THIS PAST JAN. 25, during an evening lecture at Plymouth Congregational Church, historian David Buerge spoke of the city’s “original sin”: 54,000 acres taken from the Duwamish Tribe without recompense, leaving Chief Seattle’s people, who had so warmly welcomed early settlers, landless and homeless.
In response, the Rev. Dr. Kelle Brown, Plymouth’s lead pastor, had a forward-looking suggestion. “We have been squatting on First Peoples’ land for nearly 170 years,” she said. “We’ve been blessed with the beautiful asset of this property. It’s time for the church to begin paying down our debt.”
Only a week past the 150th anniversary of the church’s first Sunday service, her audience voiced strong support for initiating discussions with the Tribe. Those familiar with Plymouth and its long history of civic engagement were not surprised. From women’s suffrage and civil rights to immigration and homelessness, the church has wrestled with issues of every era.
Before the church’s founding in 1870, Mayflower descendants John and Carolyn Sanderson determined that Seattle, with a population of nearly 1,000 mostly single men, lacked ecclesiastical choice. Methodists and Episcopalians had established solid toeholds here, but Congregationalism (with direct links to the Pilgrims) might add the tempting solidity of Plymouth Rock.

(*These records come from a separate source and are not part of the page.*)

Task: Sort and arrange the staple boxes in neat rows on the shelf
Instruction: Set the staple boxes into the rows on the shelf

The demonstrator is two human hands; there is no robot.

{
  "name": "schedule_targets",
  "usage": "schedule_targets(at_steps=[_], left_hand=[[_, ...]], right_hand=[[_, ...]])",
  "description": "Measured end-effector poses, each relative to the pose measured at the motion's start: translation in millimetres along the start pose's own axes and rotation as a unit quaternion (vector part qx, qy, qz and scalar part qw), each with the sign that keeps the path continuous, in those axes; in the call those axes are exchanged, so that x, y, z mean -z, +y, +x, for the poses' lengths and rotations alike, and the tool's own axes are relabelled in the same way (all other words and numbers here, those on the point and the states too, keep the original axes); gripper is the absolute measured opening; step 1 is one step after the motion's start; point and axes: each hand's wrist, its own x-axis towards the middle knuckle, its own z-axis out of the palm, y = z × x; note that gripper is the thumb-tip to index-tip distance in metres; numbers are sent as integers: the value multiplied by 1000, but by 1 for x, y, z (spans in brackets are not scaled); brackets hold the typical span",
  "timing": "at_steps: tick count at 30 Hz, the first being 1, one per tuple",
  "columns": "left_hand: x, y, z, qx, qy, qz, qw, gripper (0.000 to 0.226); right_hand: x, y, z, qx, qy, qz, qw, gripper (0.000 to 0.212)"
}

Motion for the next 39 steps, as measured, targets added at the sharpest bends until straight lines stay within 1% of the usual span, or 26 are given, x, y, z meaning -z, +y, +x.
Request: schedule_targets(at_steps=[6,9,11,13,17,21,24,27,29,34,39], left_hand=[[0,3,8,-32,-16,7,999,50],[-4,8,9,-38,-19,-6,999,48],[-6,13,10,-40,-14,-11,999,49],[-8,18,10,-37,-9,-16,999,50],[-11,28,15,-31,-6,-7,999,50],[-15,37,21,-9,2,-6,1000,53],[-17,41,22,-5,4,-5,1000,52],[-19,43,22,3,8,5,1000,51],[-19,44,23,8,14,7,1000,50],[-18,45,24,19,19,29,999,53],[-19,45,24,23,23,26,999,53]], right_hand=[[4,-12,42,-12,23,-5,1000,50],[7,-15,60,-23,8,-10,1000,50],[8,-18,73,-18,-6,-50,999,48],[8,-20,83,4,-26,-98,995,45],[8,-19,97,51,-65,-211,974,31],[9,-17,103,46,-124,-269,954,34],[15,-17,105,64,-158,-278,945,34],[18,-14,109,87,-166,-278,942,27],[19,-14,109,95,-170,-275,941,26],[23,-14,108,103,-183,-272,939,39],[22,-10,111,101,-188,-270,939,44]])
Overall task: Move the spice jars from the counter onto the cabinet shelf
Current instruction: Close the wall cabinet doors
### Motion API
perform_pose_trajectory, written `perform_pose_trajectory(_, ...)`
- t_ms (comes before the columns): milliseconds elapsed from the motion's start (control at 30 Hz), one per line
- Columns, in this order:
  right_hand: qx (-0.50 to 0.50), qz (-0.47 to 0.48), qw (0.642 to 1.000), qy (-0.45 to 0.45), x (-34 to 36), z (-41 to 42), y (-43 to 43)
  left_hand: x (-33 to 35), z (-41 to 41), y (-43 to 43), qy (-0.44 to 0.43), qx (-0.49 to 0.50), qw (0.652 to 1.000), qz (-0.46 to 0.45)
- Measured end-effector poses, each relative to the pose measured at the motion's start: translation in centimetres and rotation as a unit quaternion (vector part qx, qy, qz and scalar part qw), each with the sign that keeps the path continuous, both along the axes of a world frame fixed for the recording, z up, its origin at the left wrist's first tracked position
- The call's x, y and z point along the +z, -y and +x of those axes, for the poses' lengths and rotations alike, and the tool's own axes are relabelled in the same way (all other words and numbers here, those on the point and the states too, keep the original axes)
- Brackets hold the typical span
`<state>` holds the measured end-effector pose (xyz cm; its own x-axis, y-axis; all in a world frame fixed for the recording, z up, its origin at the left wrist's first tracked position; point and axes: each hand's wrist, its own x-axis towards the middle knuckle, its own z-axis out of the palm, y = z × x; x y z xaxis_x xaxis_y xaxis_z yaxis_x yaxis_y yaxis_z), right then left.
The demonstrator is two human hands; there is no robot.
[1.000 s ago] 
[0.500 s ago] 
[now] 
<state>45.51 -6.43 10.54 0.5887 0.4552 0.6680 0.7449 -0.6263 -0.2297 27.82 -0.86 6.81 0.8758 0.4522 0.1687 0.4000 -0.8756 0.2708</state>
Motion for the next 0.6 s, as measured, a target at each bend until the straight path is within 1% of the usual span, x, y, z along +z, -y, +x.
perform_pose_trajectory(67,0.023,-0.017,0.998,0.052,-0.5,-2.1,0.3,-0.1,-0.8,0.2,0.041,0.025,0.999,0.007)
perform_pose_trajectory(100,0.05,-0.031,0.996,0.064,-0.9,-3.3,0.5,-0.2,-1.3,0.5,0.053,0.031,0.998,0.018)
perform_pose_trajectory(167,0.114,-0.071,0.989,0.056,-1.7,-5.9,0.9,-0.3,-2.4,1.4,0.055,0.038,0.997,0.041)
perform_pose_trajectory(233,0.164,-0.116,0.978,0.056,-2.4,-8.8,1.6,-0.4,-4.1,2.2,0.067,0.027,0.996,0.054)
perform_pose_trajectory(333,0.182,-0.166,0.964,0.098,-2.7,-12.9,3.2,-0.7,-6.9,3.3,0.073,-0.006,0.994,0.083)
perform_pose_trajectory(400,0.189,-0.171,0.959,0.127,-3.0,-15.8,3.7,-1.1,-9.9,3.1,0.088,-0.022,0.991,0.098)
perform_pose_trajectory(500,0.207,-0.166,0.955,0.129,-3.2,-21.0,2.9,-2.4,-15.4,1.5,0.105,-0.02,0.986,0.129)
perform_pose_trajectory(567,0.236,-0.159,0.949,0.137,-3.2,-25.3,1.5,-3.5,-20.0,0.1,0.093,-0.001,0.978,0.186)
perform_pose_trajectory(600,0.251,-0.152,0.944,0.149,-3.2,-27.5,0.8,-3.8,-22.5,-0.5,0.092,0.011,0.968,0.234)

Their choice of pastor, charismatic John F. Damon — also a prominent Mason — was propitious. Church historian Mildred Andrews notes that Damon was “skilled at playing upon the emotions of his hearers” and in high demand for both weddings and funerals (at which there was “never a dry eye”).
Becoming known throughout the region as the “marrying parson,” Damon soon drew crowds of 100 for morning and evening Sunday services, a staggering 20% of the town’s population. Pioneer Arthur Denny, lured from the Methodists, was inspired to donate a lot at Second Avenue and Spring Street for Plymouth’s first church.
Church membership soared. Besides the Denny family, notable congregants included shipping magnate James Colman; engineer Hiram M. Chittenden; developer James Moore (whose Moore Theatre still stands at Second and Virginia); and Seattle’s first female mayor, Bertha Landes.
This year also marks the 40th anniversary of the church’s most ambitious offshoot. In 1980, after witnessing men sleeping on the church’s doorstep, the Rev. David Colwell braced his congregation: “One homeless person is one too many.” Today, Plymouth Housing provides supportive dwellings for more than 1,200 people in 14 buildings across the city.
For her part, Brown envisions a vital role for the church in years to come: “We must never lose sight of the most vulnerable, the most disenfranchised, and make sure that as a church, the lens we use is one of justice.” Plymouth’s proposal to enfranchise the Duwamish people will take a pioneering step toward atonement.